Prices completely collapsed in February of 1637. Not only did people completely stop buying, but also the huge options and futures market that revolved around the tulip trade was exposed as a house of cards. At the blink of an eye, with no buyers and a herd of sellers looking to dump their tulips or promises to buy inventory in the coming season, sellers, insurers, merchants, and bulb traders went bankrupt.

The crash.
The ensuing crash was such an economic free fall for a good portion of the population that on April 27 of 1637, the Dutch government had to step to try to stabilize the Tulipmania fallout. The federal States-General issued a proclamation that laid out a process for arbitration for those who couldn’t pay their debts or were no longer willing or able to honor their contracts. They offered a solution of allowing people to honor contracts at only 10% of their face values, with local magistrates arbitrating, but even that didn’t help. The panic that swept the nation as people realized they’d cashed in their houses, businesses, life savings, etc. in order to buy simple flowers. No amount of government intervention would help, as people couldn’t even give away the once invaluable tulips and contracts to buy them.

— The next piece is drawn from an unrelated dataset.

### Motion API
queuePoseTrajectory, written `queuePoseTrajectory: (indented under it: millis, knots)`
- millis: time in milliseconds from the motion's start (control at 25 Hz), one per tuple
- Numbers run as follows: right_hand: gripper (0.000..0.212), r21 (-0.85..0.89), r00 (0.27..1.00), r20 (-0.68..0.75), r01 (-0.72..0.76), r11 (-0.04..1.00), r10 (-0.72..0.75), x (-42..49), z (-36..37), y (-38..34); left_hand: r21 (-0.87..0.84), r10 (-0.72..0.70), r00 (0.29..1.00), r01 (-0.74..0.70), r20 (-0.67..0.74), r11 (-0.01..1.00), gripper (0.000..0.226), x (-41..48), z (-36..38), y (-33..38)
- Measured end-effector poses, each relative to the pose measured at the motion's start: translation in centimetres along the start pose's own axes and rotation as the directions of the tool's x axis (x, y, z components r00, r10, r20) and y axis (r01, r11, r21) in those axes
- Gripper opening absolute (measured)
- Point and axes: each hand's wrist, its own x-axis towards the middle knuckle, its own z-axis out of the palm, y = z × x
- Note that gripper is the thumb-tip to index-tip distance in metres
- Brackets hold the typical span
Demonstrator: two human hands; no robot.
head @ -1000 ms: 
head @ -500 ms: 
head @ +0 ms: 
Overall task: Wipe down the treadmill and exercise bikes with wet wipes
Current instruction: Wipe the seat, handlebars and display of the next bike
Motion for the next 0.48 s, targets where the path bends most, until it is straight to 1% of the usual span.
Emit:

The damage to the Dutch economy was total; even those prudent few people who weren’t involved with the tulip trade felt the impact of the ensuing national depression. For centuries, the aftershocks felt from Tulipmania kept the people, governments, and banks of Holland notoriously risk-averse. And even today, when they see a tulip, they think of something far different than just a beautiful flower.